TASK STATEMENT =>
Without the images, print every line of the material below exactly as given.

PROVIDED DATA =>
──────

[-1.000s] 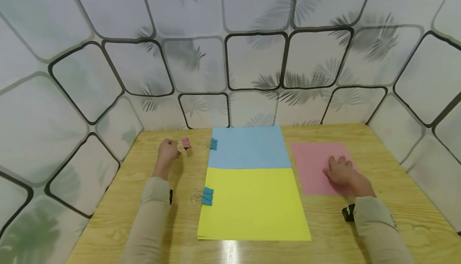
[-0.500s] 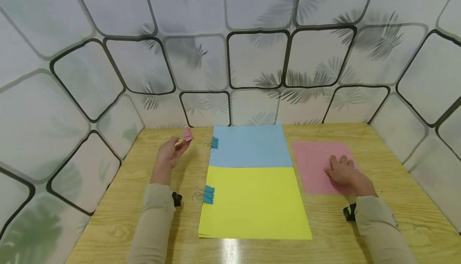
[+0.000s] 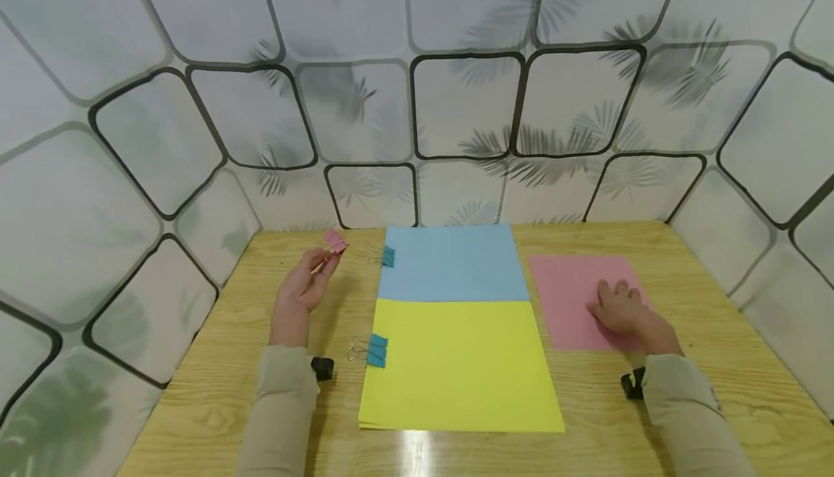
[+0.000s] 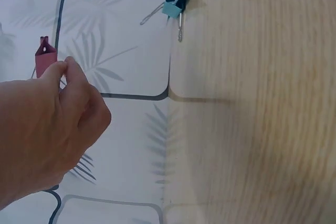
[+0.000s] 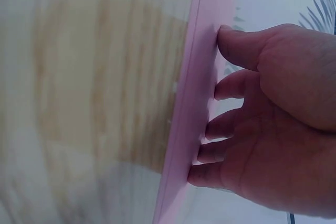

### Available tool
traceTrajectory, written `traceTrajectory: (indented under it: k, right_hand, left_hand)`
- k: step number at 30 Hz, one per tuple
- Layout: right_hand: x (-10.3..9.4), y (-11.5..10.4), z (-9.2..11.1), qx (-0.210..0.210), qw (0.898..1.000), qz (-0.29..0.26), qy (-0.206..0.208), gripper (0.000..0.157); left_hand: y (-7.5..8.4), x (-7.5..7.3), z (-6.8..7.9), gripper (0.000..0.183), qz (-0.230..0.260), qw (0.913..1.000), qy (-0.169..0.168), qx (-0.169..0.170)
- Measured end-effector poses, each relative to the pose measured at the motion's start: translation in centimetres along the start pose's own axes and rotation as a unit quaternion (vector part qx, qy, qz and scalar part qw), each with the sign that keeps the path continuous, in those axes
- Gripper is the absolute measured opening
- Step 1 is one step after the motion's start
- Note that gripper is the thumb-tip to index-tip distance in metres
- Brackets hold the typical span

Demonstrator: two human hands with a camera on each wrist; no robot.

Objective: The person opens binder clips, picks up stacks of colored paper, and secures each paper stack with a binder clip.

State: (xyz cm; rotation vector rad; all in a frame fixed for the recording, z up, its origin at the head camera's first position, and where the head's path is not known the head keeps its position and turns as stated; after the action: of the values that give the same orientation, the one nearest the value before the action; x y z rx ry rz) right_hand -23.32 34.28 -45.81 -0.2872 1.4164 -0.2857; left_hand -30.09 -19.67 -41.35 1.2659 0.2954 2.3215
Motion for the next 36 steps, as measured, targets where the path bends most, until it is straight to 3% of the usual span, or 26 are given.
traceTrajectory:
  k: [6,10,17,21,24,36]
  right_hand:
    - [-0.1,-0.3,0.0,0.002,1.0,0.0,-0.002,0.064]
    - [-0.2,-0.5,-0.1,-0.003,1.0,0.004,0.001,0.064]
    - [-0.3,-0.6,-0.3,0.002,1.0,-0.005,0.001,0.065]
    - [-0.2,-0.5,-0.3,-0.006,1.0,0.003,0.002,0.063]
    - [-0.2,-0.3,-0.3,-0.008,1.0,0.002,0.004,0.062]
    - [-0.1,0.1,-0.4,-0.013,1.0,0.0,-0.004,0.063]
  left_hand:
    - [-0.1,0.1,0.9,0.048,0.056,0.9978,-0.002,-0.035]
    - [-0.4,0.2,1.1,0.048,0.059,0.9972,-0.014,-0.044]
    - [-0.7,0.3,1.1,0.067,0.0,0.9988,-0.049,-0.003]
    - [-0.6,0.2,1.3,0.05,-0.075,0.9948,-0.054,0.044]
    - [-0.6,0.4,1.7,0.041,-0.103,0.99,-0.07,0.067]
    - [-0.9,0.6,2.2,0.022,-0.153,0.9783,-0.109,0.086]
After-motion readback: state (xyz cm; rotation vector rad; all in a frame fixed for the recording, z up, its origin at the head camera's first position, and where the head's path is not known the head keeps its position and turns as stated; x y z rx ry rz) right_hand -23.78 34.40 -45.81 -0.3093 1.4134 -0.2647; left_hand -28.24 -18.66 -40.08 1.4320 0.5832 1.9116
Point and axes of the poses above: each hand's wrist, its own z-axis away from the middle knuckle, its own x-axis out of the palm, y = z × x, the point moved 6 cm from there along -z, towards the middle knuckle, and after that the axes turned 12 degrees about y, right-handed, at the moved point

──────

WRITTEN RESPONSE =>
[-1.000s] 
[-0.500s] 
[+0.000s] 
[+0.000s] 
[+0.000s] 

### Available tool
traceTrajectory, written `traceTrajectory: (indented under it: k, right_hand, left_hand)`
- k: step number at 30 Hz, one per tuple
- Layout: right_hand: x (-10.3..9.4), y (-11.5..10.4), z (-9.2..11.1), qx (-0.210..0.210), qw (0.898..1.000), qz (-0.29..0.26), qy (-0.206..0.208), gripper (0.000..0.157); left_hand: y (-7.5..8.4), x (-7.5..7.3), z (-6.8..7.9), gripper (0.000..0.183), qz (-0.230..0.260), qw (0.913..1.000), qy (-0.169..0.168), qx (-0.169..0.170)
- Measured end-effector poses, each relative to the pose measured at the motion's start: translation in centimetres along the start pose's own axes and rotation as a unit quaternion (vector part qx, qy, qz and scalar part qw), each with the sign that keeps the path continuous, in those axes
- Gripper is the absolute measured opening
- Step 1 is one step after the motion's start
- Note that gripper is the thumb-tip to index-tip distance in metres
- Brackets hold the typical span

Demonstrator: two human hands with a camera on each wrist; no robot.

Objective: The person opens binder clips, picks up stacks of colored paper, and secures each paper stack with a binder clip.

State: (xyz cm; rotation vector rad; all in a frame fixed for the recording, z up, its origin at the head camera's first position, and where the head's path is not known the head keeps its position and turns as stated; after the action: of the values that give the same orientation, the one nearest the value before the action; x y z rx ry rz) right_hand -23.32 34.28 -45.81 -0.2872 1.4164 -0.2857; left_hand -30.09 -19.67 -41.35 1.2659 0.2954 2.3215
Motion for the next 36 steps, as measured, targets where the path bends most, until it is straight to 3% of the usual span, or 26 are given.
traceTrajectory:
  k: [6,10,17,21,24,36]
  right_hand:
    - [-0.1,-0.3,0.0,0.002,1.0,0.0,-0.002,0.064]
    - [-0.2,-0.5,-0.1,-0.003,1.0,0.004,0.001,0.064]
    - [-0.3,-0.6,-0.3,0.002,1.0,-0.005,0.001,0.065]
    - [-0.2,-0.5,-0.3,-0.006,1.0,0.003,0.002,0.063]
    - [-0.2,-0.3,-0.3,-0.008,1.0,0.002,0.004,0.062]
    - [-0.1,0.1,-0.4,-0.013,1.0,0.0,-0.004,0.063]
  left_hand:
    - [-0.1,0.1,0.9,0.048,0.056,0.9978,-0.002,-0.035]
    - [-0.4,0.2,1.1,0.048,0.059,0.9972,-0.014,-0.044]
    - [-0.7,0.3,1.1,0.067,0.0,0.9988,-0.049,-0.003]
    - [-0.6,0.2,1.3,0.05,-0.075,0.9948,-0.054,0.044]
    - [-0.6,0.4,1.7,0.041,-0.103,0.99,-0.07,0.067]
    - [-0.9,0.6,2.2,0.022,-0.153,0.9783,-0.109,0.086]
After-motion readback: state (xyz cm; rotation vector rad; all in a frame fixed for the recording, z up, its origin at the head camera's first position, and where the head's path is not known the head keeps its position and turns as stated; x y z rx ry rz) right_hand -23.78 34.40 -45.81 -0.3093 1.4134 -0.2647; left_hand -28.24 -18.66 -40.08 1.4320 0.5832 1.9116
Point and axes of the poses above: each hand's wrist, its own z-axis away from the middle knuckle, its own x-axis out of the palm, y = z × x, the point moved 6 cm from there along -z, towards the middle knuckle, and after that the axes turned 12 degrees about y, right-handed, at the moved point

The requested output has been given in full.